### WHAT IS BEING ASKED
Go through the material below and return each line with the string "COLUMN" in it.
PROVIDED INFORMATION START
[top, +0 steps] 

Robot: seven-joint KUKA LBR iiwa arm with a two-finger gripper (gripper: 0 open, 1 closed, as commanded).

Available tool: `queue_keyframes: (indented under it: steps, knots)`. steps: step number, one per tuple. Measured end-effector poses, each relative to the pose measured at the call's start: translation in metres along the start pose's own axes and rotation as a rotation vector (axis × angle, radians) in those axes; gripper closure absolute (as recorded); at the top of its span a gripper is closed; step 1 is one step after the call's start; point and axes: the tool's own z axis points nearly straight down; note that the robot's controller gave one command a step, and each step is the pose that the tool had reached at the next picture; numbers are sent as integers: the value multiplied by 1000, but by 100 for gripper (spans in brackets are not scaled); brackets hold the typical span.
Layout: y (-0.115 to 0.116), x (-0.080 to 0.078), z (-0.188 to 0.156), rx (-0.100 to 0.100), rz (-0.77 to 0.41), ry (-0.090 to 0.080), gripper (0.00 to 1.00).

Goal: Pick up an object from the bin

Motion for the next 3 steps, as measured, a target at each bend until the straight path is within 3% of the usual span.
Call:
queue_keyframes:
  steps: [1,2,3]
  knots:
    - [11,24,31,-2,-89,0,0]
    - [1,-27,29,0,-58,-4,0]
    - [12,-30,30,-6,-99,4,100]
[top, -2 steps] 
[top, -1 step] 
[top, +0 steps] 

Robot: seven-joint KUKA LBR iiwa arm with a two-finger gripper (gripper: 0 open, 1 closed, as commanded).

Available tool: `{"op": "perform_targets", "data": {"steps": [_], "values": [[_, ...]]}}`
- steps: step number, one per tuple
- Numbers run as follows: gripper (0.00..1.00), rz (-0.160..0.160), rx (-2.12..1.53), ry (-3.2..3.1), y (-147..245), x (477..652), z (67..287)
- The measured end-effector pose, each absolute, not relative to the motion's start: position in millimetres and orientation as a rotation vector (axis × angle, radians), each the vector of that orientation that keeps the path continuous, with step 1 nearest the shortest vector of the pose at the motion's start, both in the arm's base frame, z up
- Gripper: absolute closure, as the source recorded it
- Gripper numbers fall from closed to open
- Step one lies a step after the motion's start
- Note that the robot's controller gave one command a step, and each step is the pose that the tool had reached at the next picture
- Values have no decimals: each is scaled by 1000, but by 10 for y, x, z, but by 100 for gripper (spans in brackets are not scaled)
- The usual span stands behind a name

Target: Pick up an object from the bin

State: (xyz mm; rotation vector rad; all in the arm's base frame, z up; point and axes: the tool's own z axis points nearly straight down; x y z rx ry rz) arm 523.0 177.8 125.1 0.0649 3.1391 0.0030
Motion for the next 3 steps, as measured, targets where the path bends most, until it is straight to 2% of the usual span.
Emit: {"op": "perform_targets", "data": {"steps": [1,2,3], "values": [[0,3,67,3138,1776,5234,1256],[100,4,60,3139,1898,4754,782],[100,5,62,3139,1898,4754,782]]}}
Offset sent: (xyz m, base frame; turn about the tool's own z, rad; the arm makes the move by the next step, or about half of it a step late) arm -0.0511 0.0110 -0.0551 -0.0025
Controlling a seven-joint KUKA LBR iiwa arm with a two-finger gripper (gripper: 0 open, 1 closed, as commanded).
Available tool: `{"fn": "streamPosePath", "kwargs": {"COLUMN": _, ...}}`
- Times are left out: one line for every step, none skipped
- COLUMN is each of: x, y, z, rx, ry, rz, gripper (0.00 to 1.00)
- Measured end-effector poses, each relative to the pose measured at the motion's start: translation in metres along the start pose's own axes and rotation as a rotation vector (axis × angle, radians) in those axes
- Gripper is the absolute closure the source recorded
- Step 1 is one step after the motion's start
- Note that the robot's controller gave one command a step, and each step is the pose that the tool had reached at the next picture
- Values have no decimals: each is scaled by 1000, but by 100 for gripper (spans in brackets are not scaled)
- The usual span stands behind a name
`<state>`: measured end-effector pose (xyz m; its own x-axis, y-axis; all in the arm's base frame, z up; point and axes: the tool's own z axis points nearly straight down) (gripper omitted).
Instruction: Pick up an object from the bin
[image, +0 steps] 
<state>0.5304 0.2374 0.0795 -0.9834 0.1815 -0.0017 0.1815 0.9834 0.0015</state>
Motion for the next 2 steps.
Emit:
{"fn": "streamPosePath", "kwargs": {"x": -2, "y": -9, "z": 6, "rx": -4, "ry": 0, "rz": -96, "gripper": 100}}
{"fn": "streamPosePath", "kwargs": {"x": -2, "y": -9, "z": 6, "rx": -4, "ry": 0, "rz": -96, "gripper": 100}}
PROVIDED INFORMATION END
### SOLUTION TO THIS TASK
Available tool: `{"fn": "streamPosePath", "kwargs": {"COLUMN": _, ...}}`
- COLUMN is each of: x, y, z, rx, ry, rz, gripper (0.00 to 1.00)

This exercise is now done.